Although impairing the utilization of iron via sequestration and efflux prevents the growth of bacteria, there remain pathogenic mechanisms of acquiring iron. Mycobacterium remove iron from host binding proteins with siderophores. These high affinity molecules remove iron from the host cell [1517]. The release of hepcidin like molecules further augment iron acquisition via the down-regulation of ferroportin, a transport protein necessary for iron efflux from the cell [13]. Other adaptive functions include interference in host cell gene expression of Nramp, TfR, and HFE mRNA [14]. Surpluses of iron in vitro further enhance the growth of Mycobacterium and are known to worsen disease in people [18].

In response, infected macrophages release interferon gamma which downregulate TfR and HFE genes thus reducing the body’s absorption of iron.

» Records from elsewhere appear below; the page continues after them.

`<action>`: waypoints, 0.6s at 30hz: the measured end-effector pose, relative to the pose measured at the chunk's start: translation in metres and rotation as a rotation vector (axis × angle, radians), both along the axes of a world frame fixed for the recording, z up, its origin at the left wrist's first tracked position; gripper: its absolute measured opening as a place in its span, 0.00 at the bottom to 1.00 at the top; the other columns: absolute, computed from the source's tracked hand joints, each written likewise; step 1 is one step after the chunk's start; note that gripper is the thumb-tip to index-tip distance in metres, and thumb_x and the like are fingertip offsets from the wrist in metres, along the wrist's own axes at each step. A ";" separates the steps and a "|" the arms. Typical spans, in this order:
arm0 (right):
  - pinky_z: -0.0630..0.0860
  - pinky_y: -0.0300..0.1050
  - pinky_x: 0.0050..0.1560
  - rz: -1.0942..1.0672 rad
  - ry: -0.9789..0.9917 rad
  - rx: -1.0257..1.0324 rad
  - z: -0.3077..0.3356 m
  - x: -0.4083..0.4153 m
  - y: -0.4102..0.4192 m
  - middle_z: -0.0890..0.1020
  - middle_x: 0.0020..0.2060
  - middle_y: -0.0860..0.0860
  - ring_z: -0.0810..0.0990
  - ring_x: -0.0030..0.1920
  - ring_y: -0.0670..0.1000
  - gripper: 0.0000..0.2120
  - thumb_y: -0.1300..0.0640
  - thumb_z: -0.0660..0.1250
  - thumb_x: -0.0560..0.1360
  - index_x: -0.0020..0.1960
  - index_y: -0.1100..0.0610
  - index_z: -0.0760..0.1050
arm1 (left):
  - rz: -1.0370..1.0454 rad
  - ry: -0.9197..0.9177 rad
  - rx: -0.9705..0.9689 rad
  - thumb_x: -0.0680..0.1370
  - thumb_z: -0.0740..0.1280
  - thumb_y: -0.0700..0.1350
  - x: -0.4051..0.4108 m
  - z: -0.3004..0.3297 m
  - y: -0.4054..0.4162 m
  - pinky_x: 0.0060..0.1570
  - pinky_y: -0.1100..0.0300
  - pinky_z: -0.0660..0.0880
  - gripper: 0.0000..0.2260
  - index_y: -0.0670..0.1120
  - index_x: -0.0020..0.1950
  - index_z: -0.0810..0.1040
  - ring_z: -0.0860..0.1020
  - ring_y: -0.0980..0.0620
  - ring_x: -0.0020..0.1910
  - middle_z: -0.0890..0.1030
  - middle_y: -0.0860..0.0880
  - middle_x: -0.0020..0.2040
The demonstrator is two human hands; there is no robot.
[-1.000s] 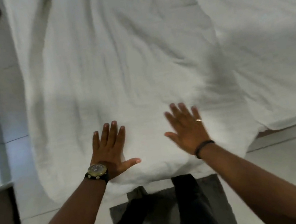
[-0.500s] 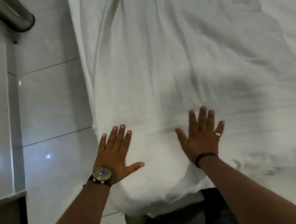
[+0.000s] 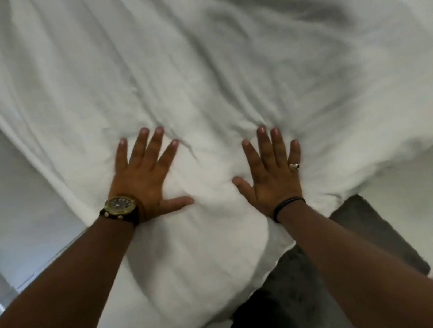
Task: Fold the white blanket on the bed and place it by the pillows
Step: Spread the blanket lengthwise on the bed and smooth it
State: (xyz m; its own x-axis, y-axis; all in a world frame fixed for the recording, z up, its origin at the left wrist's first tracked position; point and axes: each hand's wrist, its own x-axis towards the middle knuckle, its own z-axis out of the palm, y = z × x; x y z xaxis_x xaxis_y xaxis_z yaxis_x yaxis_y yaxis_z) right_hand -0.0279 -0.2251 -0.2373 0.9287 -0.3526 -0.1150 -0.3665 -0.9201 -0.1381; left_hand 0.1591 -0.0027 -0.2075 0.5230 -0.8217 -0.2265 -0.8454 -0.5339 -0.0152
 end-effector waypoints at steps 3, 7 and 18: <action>0.42 0.67 0.73 -0.067 -0.019 0.030 -0.015 -0.011 -0.005 0.54 0.78 0.57 0.49 0.78 0.61 0.37 0.32 0.53 0.76 0.78 0.52 0.53 | -0.032 0.067 0.067 0.64 0.57 0.79 -0.001 -0.012 -0.018 0.74 0.34 0.44 0.53 0.48 0.80 0.55 0.47 0.39 0.79 0.50 0.42 0.81; 0.45 0.67 0.73 -0.076 -0.023 0.015 -0.012 -0.009 -0.004 0.55 0.78 0.57 0.51 0.78 0.60 0.36 0.32 0.53 0.77 0.78 0.51 0.56 | -0.061 0.083 0.091 0.64 0.56 0.79 0.001 -0.009 -0.019 0.73 0.33 0.46 0.53 0.47 0.79 0.56 0.49 0.37 0.79 0.52 0.40 0.80; 0.40 0.60 0.76 -0.647 0.136 0.053 0.009 -0.013 0.024 0.47 0.79 0.54 0.43 0.78 0.57 0.40 0.29 0.47 0.76 0.79 0.52 0.48 | -0.117 0.230 0.031 0.67 0.53 0.79 0.008 -0.001 -0.009 0.73 0.33 0.45 0.51 0.46 0.80 0.55 0.47 0.38 0.79 0.51 0.40 0.80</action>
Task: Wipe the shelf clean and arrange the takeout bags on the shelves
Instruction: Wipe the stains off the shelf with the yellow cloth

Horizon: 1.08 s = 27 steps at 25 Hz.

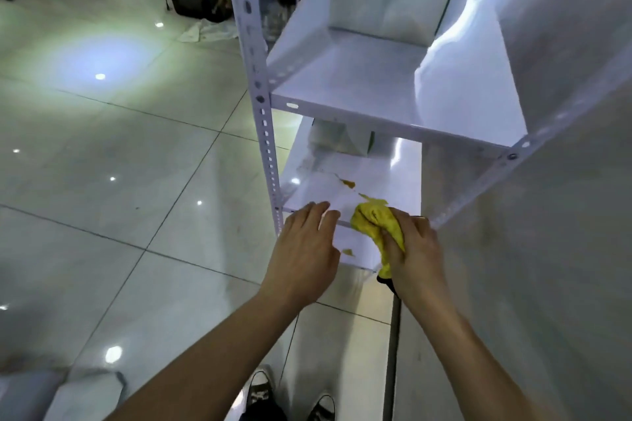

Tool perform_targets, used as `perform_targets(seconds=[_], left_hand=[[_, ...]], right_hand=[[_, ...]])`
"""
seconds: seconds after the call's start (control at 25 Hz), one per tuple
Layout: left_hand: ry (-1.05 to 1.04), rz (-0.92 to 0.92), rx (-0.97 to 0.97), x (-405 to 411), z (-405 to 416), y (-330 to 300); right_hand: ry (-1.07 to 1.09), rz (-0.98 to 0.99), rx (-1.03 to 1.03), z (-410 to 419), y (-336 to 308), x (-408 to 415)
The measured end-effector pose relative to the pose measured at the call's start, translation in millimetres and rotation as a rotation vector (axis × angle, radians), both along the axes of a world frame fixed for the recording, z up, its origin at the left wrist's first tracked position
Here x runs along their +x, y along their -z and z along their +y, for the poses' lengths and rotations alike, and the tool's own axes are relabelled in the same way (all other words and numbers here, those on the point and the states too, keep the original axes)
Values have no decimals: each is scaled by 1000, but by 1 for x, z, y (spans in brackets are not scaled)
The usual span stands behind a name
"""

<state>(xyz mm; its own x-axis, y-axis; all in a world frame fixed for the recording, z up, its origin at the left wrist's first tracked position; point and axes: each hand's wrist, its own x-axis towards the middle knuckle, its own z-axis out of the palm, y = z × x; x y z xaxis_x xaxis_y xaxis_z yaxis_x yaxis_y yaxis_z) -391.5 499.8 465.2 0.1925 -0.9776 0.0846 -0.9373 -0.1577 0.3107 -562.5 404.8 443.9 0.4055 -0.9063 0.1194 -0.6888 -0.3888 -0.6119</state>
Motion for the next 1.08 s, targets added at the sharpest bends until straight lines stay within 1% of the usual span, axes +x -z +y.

Furthermore, macrophages synthesize siderocalin, a protein designed to inhibit the action of siderophores. Treatment of infected macrophages with siderocalin limits the replication of mycobacteria within the cell. Investigating the potential role of siderophore inhibitors in treating MAC infection may provide insight towards developing alternative therapeutic strategies [19]. While the effect of iron chelation has yet to be studied, correction of iron overload in experimental models reduces the susceptibility to Mycobacterium infection as compared to controls [20].

Clinical Correlations of Iron Overload and Mycobacterial Infection. Iron overload is a common condition in the sub-Saharan African population. High dietary iron and genetic defects in iron trafficking proteins as well as hemoglobinopathy are believed to be the etiologies for iron overload in this region. Patients with iron overload were 17-fold more likely to die from Mycobacterium tuberculosis [9]. This clinical correlate also applies to infections from other Mycobacterium species. In Western Africa, Mycobacterium ulcerans is a prevalent cause for nontuberculous skin nodules and osteomyelitis. Higher prevalence rates were found in patients in this region with sickle cell disease [6]. Finally, an outbreak study of confirmed Mycobacterium mucogenicum bloodstream infections indicated that the four infected sickle cell disease patients had iron overload [5].

4. Conclusions

Disseminated MAC infections are considered opportunistic infections typically diagnosed in the immunocompromised state. Sickle cell disease patients reported to have mycobacterial infections often do not have risk factors for susceptibility. We described to you a sickle cell disease patient with severe iron overload who was diagnosed with disseminated MAC. In experimental models, iron overload is known to overwhelm protective mechanisms for sequestration and efflux of iron thus predisposing to infection. Correction of iron overload reverses this susceptibility as compared to controls. Clinical evidence suggests a possible link to iron overload and mycobacterial infections; however larger observational studies are necessary to determine true causality. Future experimental/clinical endeavors can then be geared towards discovering therapeutic drugs which target mechanisms of iron-acquisition by the bacteria.

Conflict of Interests

The authors have no conflict of interests.